> **Exercise requirements**: Set out exactly every line of the entries below, starting at the line that holds "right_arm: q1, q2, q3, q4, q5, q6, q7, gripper" and stopping after the line that holds "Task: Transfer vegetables".

━━ Extracted data ━━

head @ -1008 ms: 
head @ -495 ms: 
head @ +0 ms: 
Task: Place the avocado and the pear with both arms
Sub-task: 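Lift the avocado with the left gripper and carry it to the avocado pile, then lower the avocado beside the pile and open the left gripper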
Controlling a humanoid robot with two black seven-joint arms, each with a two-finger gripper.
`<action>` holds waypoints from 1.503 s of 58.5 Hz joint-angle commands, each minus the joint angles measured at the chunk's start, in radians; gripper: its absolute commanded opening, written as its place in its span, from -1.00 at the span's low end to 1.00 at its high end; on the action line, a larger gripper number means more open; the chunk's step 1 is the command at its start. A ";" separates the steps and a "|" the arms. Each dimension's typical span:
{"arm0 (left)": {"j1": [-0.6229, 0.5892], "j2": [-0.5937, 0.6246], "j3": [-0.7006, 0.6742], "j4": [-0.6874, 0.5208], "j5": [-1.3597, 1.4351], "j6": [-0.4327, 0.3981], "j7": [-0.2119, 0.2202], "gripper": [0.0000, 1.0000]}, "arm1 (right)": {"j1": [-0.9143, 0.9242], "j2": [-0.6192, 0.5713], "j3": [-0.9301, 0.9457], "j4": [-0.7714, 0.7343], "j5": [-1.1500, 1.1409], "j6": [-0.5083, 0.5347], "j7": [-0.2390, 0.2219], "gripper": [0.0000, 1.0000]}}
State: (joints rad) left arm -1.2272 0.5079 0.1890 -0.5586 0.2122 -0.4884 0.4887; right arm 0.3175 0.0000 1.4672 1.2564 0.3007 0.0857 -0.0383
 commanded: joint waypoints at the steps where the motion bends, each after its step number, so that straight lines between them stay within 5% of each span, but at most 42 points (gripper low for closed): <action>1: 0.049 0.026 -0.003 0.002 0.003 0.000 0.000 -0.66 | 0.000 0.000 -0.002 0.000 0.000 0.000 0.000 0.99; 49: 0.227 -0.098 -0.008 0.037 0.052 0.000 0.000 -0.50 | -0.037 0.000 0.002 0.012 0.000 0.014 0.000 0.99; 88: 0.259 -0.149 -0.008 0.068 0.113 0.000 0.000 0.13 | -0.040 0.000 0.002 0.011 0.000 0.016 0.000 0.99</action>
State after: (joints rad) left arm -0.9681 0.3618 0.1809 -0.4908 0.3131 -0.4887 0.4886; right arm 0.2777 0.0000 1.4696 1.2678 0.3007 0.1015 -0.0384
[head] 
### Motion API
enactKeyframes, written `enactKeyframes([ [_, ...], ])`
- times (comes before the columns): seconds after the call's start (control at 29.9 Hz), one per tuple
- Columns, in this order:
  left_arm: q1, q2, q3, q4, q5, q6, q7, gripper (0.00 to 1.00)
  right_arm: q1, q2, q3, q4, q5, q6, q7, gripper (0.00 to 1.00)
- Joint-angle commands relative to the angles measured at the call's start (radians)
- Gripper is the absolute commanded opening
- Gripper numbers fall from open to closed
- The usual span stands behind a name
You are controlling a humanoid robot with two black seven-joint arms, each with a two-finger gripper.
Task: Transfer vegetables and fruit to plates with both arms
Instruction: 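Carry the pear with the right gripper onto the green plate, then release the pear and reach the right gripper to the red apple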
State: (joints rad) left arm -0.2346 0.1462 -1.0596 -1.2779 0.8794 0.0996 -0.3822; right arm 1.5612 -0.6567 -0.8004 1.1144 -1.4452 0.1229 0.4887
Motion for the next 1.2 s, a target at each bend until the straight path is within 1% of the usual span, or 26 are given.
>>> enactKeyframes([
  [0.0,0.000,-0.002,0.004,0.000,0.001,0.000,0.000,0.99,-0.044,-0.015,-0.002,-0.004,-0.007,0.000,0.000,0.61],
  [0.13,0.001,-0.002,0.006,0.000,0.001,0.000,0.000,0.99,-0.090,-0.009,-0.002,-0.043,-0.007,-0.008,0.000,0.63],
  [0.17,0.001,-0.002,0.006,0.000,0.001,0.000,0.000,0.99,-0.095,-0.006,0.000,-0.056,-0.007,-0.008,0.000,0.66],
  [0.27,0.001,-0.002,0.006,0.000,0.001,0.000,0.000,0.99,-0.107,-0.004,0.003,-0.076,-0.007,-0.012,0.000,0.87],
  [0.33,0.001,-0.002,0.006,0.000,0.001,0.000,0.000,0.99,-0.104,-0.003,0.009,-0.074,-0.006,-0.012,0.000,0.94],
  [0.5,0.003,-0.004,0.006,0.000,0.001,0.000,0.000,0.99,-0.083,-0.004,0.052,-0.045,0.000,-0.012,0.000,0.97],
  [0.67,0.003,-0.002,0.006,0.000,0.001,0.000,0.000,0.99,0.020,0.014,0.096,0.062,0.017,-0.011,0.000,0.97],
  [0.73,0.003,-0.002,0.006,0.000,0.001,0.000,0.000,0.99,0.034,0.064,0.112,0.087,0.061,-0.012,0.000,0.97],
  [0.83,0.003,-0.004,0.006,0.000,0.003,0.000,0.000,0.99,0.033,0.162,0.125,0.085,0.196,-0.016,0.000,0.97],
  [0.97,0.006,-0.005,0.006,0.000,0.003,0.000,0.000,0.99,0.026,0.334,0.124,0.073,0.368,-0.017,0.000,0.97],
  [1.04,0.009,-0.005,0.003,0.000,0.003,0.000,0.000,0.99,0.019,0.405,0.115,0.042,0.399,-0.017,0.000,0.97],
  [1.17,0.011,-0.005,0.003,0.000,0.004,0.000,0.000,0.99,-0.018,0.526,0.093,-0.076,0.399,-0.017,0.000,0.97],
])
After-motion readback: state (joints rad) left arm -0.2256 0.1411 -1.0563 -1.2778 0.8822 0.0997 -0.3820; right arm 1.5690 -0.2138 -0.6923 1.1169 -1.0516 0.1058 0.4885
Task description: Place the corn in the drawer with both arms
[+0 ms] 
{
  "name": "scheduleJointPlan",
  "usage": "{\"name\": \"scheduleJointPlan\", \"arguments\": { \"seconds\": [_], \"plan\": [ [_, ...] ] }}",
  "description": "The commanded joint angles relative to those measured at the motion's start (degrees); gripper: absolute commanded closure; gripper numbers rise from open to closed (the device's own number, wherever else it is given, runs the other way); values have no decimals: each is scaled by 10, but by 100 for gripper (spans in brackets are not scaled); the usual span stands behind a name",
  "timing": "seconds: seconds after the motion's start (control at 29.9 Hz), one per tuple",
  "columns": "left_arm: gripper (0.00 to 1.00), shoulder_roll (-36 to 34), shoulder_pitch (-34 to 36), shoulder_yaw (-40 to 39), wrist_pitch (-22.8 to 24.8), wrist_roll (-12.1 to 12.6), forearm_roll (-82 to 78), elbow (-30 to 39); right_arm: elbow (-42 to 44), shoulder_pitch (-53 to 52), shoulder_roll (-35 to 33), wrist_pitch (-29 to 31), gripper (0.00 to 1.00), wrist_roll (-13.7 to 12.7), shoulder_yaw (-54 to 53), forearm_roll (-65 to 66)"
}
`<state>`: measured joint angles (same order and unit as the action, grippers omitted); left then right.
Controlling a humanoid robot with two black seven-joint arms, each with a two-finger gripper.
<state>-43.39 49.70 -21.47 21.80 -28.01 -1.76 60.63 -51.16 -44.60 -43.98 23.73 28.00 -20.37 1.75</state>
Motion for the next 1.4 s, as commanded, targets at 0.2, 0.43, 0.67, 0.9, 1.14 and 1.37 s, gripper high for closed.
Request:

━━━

> **Output for this task**:
  right_arm: q1, q2, q3, q4, q5, q6, q7, gripper (0.00 to 1.00)
- Joint-angle commands relative to the angles measured at the call's start (radians)
- Gripper is the absolute commanded opening
- Gripper numbers fall from open to closed
- The usual span stands behind a name
You are controlling a humanoid robot with two black seven-joint arms, each with a two-finger gripper.
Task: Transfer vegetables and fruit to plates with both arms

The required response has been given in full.